Some background: I am 43 years old. Michelle is 39. Both of us are writers (you can read a little synopsis of my professional life here). We’ve been married four years, and the 2-year-old Isabella is our only child. Our four-year-old dog, Frankie, who was saved from a kill shelter in North Carolina when she was a tiny puppy, is a mix of some sort of hound and border collie.
en legs and a tail, I like to call our family. Michelle agitates constantly to make it twelve legs. Only this morning, Michelle made up a baby song for Isabella that went something like “my last egg is dying but my husband doesn’t care…” Unfortunately for me, Isabella took to the tune and danced around the living room in the style of an Oompa Loompa.
We live, the four of us, in a 750-square-foot, one-bedroom apartment, which is one of the reasons I resist the extra set of legs. Members of Michelle’s family refer to it alternatively as “the hovel” or “the grotto.” Michelle calls it “the Nanoplex.” Whatever you call it, it does at least benefit from being in a lower Fifth Avenue building with doormen and elevator operators and a marble-floored lobby.
When No Impact Man began, this high-class hovel, as far as I could tell, contained only one luxury item whose use—manufacture and delivery not withstanding—did not result in clouds of carbon dioxide being pumped into the atmosphere. That item is a Room and Board ultra-plush, encased coil, king-sized bed which is too large for the bedroom. It causes a lot of bruised shins, but we need it to accommodate the family get-togethers we have every
morning, roughhousing with Frankie, making the sheets itchy with breakfast crumbs and teaching Isabella to say “you’re crazy” and “Elmo sucks.”
Some of our best times are had in that bed—no nudges or winks intended. A baby crib two feet away doesn’t make for many nudges. Or winks. Perhaps it is for lack of “natural” entertainment that we used to have so many gadgets in the apartment to keep ourselves occupied. And all of these other luxury items, besides the bed, were carbon-producing.

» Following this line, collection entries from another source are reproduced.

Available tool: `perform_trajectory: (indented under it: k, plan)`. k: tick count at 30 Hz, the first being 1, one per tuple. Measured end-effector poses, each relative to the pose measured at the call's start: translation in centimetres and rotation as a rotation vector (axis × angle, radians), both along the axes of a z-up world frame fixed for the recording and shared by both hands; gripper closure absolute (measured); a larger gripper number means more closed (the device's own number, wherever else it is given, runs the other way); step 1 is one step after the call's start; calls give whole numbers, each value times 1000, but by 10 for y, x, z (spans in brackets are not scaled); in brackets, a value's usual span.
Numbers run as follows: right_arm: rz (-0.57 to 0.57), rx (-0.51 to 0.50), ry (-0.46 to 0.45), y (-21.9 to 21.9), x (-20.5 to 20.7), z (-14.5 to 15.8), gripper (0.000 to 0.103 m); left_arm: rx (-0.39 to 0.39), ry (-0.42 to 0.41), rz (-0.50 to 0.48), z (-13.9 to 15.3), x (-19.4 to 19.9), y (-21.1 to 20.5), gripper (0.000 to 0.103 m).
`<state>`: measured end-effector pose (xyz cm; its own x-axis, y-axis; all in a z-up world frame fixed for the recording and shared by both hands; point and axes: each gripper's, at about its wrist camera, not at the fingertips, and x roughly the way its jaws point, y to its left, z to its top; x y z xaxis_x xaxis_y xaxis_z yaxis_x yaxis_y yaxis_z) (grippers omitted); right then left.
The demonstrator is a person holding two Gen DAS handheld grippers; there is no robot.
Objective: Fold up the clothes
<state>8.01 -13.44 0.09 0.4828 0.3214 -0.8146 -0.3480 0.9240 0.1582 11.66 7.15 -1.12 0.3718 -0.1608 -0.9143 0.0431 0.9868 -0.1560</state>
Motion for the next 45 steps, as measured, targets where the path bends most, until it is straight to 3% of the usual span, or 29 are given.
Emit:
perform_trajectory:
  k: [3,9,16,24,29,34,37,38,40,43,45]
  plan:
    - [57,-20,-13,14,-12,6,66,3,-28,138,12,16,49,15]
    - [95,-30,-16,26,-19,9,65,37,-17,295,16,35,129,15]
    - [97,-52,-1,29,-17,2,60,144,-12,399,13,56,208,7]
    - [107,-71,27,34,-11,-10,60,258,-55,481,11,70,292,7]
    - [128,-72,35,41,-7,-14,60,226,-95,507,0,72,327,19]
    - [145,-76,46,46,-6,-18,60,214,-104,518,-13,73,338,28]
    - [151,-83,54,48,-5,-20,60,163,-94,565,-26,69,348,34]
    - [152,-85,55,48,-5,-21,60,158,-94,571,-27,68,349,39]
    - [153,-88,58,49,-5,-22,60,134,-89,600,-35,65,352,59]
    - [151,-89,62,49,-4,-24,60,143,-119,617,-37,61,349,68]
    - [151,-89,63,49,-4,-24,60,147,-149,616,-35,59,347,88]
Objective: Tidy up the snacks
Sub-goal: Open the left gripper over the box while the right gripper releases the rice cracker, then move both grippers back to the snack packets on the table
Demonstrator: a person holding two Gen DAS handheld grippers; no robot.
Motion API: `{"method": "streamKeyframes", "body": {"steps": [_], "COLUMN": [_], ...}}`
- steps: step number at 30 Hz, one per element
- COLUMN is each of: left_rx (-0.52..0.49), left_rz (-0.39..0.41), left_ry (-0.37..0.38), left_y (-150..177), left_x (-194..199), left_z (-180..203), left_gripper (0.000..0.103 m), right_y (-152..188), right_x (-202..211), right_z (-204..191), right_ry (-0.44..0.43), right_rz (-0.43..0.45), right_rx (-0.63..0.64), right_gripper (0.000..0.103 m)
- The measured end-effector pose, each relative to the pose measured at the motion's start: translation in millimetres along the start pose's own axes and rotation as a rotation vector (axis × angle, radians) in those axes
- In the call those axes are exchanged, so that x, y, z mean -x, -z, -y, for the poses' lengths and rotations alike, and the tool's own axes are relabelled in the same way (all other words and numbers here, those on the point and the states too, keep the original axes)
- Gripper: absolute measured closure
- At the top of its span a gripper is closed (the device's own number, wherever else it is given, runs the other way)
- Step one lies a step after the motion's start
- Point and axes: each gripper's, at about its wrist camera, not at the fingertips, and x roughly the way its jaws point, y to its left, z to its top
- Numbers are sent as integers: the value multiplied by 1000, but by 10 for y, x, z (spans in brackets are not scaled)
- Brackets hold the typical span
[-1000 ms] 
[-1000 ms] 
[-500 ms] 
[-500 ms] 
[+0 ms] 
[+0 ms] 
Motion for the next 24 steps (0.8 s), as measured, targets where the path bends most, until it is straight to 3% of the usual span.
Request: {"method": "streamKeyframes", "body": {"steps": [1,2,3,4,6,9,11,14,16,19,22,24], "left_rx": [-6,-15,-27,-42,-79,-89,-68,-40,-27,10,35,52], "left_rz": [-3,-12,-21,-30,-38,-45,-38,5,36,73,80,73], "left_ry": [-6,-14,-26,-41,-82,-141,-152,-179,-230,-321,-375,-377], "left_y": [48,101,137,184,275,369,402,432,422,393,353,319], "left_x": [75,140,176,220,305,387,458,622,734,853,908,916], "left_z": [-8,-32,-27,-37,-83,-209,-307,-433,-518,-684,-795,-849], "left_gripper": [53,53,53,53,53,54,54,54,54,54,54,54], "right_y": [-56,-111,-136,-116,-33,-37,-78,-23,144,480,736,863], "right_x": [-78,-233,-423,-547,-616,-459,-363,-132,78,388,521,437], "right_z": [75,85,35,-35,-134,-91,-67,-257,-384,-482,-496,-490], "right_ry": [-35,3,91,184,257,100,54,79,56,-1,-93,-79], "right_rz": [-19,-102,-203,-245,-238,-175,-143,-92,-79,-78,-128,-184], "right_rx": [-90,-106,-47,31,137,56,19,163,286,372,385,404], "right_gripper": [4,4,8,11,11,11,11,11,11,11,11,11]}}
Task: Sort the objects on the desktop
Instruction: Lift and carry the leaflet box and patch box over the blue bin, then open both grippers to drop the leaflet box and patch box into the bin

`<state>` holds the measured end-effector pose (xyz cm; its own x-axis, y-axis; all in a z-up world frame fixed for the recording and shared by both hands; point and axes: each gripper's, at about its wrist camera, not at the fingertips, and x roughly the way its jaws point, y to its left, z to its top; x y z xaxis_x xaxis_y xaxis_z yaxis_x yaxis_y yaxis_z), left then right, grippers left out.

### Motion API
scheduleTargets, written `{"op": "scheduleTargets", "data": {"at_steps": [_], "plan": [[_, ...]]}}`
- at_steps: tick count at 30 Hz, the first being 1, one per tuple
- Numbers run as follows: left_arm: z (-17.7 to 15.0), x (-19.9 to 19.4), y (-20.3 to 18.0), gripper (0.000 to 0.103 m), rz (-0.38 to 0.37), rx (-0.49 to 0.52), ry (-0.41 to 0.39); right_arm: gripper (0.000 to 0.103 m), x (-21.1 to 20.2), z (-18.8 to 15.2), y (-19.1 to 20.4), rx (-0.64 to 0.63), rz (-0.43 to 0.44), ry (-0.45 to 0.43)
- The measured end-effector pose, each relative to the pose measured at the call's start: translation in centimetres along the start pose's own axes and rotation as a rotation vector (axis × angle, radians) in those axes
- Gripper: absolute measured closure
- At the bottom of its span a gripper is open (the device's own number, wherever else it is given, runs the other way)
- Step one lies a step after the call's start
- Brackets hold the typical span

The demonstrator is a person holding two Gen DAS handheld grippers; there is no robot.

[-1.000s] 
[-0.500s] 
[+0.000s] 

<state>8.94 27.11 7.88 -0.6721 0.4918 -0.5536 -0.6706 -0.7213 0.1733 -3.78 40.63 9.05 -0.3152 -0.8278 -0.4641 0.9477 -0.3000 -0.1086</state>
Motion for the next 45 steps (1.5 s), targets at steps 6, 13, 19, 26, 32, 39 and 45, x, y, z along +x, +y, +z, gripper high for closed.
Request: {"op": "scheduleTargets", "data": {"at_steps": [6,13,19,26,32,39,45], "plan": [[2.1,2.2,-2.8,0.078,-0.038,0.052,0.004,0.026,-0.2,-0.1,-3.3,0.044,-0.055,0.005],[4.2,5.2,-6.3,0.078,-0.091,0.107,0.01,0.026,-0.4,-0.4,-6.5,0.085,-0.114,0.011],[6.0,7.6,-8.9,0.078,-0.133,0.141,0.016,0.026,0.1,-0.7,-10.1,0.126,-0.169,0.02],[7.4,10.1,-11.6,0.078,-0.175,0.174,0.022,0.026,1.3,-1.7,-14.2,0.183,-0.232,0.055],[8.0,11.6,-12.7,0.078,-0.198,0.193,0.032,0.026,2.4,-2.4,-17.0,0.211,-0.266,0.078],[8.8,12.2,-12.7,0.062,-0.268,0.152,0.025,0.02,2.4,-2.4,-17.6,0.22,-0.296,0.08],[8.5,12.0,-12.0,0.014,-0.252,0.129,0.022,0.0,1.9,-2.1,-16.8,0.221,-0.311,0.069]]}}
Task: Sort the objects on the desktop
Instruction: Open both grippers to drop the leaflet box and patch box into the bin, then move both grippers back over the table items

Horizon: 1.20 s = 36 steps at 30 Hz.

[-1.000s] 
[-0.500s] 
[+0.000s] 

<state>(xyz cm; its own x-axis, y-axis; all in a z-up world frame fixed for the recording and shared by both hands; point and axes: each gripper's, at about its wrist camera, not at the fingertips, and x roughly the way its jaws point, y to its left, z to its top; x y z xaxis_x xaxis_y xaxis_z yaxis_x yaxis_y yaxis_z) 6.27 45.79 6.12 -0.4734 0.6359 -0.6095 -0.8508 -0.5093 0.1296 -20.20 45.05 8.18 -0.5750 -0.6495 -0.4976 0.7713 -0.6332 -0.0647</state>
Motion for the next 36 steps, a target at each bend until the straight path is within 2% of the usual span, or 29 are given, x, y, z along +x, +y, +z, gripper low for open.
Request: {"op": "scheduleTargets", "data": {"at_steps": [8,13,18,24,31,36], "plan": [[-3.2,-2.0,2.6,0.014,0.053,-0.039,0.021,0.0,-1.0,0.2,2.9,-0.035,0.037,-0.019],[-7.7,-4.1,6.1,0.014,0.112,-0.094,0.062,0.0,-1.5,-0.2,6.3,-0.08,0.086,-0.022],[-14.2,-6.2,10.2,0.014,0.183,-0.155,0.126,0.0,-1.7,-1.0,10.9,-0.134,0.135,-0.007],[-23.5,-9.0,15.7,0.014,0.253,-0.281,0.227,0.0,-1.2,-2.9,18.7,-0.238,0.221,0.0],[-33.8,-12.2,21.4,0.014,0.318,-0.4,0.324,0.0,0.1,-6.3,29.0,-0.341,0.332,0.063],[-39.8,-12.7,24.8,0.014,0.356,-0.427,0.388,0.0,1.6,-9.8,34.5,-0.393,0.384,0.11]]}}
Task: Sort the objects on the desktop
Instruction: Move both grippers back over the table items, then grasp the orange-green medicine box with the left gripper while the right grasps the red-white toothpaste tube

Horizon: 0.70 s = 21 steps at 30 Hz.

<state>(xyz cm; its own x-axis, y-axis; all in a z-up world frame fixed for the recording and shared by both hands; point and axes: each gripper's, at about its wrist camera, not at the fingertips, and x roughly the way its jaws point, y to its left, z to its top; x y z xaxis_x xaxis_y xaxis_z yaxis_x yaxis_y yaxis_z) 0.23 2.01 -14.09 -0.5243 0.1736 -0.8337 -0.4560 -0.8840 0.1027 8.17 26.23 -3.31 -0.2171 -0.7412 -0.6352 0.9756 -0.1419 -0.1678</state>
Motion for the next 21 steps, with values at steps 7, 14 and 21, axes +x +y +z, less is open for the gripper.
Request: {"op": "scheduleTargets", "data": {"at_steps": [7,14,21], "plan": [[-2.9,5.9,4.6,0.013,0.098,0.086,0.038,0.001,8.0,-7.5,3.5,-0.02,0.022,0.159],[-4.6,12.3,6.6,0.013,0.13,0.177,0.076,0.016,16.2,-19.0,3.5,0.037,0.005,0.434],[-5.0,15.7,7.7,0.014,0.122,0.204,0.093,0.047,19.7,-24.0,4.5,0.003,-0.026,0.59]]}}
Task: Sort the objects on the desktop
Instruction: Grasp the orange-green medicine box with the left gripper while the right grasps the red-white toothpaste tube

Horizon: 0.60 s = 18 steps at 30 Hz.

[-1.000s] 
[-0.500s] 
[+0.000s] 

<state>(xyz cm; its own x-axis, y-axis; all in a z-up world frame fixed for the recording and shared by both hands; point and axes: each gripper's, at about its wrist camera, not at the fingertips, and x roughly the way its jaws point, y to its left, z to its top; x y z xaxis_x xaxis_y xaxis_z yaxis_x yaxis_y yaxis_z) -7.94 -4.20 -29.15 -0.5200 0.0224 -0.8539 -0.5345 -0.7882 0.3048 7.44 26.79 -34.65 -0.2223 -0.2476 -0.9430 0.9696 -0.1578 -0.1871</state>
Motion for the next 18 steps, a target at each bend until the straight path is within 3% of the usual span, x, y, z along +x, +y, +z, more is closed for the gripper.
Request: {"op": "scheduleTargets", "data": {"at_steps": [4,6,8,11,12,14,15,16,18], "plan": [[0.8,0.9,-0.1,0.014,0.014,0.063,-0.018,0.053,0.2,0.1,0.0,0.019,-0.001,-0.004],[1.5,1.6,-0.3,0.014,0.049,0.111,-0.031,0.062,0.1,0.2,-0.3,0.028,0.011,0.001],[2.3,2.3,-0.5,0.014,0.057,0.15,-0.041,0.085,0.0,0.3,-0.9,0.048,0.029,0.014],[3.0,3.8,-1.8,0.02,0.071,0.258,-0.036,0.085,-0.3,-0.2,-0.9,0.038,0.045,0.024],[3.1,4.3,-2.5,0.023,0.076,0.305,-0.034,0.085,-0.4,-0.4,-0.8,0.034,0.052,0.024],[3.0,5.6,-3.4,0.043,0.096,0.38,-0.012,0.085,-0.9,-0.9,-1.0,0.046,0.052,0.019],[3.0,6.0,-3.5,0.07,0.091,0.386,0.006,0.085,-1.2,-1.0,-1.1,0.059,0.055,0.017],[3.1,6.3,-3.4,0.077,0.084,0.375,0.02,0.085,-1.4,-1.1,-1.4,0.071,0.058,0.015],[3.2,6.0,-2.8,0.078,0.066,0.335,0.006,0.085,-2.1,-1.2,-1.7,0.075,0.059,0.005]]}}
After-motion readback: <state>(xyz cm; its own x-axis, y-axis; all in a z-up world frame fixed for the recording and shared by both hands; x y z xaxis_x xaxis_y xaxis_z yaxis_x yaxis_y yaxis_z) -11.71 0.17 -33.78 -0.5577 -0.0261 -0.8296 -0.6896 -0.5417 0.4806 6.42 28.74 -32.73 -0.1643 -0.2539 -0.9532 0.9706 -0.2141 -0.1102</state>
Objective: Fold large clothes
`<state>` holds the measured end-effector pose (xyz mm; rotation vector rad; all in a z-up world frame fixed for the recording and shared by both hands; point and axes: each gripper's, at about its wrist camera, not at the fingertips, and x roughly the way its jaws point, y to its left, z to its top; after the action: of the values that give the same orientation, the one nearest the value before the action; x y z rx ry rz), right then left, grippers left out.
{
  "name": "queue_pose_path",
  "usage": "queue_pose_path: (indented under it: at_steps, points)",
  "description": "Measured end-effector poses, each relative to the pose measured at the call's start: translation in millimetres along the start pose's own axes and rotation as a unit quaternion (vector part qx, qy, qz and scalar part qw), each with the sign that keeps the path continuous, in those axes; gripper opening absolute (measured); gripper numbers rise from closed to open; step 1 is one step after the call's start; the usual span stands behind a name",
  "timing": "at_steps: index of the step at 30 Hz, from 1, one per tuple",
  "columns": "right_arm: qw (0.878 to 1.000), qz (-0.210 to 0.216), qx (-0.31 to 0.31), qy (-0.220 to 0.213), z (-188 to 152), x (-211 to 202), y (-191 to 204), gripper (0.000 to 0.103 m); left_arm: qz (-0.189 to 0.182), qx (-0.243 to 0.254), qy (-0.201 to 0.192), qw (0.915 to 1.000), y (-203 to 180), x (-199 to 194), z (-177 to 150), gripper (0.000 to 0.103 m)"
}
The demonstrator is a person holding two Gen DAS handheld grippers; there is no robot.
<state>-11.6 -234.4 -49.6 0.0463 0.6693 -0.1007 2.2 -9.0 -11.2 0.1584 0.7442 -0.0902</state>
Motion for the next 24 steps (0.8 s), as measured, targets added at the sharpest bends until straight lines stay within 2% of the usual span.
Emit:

They included a 52-inch television, which was admittedly too big for the living room, the TiVo box, which luckily was quite small, a computer or two, the cable box, two aforementioned air-conditioners, and an old dishwasher that makes so much noise that it scares Frankie into hiding in the bathtub. Household appliances, by the way, from microwave ovens to televisions, account for the production of 15 percent of each consumer’s greenhouse gas emission in the United States.
Come to think, a nationwide increase in “natural” entertainment might help save the world by reducing the demand for greenhouse-gas-producing distractions. At least, anyway, I plan to continue pitching “natural” entertainment to Michelle to replace the luxuries during throughout our no-impact year.